**Entries supplied:**
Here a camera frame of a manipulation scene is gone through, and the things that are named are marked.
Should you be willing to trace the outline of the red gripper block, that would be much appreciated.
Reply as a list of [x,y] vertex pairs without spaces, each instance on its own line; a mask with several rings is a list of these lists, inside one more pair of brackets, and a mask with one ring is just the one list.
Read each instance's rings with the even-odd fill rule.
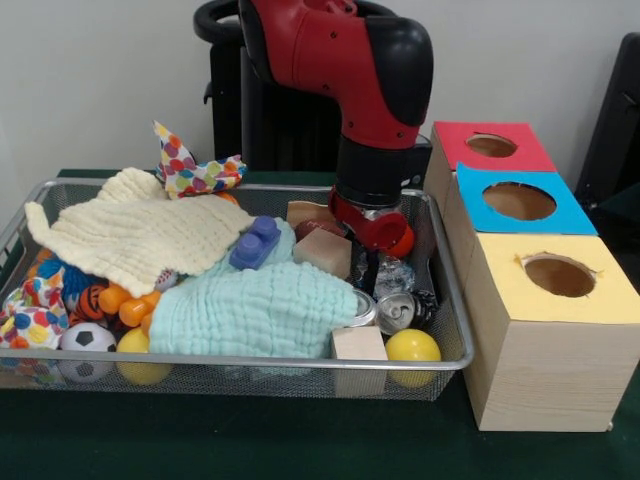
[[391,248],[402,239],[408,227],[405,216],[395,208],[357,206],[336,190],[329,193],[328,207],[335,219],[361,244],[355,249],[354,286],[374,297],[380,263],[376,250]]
--
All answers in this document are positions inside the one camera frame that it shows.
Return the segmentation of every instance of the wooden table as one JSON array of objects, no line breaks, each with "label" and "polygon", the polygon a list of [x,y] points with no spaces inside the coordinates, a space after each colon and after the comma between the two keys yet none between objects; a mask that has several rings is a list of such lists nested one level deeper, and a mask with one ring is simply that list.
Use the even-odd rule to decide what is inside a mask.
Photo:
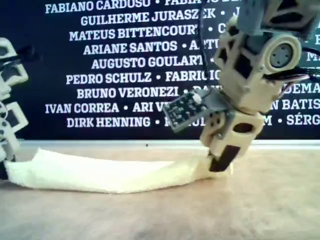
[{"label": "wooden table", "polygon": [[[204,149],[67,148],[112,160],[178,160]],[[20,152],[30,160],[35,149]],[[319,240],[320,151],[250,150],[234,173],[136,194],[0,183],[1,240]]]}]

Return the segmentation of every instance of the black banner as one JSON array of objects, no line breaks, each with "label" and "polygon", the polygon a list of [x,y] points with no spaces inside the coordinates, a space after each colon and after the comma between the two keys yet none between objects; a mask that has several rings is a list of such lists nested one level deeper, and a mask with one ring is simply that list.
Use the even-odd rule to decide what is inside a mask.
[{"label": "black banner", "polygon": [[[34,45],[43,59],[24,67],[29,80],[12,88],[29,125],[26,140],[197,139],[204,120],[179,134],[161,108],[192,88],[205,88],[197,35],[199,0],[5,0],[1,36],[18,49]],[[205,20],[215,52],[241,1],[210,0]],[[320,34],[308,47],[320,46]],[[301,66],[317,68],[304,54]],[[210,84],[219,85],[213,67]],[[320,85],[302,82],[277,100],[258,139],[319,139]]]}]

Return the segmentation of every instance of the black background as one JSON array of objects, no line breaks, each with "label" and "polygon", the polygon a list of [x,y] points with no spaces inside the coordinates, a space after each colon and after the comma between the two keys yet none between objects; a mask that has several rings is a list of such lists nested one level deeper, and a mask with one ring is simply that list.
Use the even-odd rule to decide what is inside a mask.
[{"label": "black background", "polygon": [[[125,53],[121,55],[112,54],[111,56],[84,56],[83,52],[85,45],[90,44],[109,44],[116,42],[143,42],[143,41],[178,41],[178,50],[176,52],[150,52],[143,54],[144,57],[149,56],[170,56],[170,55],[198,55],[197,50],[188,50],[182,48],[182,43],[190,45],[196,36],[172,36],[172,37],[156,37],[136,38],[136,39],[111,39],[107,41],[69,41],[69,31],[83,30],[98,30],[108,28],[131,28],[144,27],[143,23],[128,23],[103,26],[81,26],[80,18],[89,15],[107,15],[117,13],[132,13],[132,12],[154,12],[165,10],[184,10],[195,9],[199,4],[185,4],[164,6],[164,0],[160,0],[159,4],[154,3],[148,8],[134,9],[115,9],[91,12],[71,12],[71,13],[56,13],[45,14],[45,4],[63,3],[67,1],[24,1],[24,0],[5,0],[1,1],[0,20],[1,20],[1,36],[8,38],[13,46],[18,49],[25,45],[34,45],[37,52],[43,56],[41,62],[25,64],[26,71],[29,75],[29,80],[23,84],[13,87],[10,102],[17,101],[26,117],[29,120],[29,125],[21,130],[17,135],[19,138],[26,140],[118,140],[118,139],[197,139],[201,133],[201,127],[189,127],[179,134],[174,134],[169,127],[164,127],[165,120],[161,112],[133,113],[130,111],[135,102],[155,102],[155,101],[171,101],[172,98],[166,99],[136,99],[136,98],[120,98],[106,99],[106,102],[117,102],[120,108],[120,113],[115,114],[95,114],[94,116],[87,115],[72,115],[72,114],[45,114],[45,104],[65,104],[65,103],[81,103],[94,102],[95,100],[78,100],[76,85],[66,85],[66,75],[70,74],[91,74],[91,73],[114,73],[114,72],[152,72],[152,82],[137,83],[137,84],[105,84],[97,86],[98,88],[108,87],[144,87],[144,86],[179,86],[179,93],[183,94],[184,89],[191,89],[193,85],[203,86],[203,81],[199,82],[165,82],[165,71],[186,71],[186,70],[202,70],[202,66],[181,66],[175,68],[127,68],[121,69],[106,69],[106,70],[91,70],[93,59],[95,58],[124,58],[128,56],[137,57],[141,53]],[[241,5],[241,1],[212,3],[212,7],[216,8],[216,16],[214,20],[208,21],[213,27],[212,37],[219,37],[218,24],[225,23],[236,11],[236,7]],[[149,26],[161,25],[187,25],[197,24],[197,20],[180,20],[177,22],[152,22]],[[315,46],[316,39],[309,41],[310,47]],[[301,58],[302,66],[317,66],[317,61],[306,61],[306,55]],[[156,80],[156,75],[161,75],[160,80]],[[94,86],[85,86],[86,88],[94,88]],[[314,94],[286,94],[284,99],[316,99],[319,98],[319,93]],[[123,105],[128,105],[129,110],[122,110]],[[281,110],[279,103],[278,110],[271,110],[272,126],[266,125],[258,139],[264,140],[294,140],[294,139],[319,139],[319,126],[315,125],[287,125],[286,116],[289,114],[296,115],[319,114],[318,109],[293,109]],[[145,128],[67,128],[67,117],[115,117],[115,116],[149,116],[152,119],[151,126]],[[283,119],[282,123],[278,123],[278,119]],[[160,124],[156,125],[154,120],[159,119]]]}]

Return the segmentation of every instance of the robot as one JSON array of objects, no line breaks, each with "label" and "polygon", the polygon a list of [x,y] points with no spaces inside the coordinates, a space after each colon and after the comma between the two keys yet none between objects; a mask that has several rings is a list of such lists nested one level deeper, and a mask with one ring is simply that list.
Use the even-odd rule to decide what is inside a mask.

**Task:** A single number is needed: the count of lines in the records that contain "camera".

**Answer area:** 2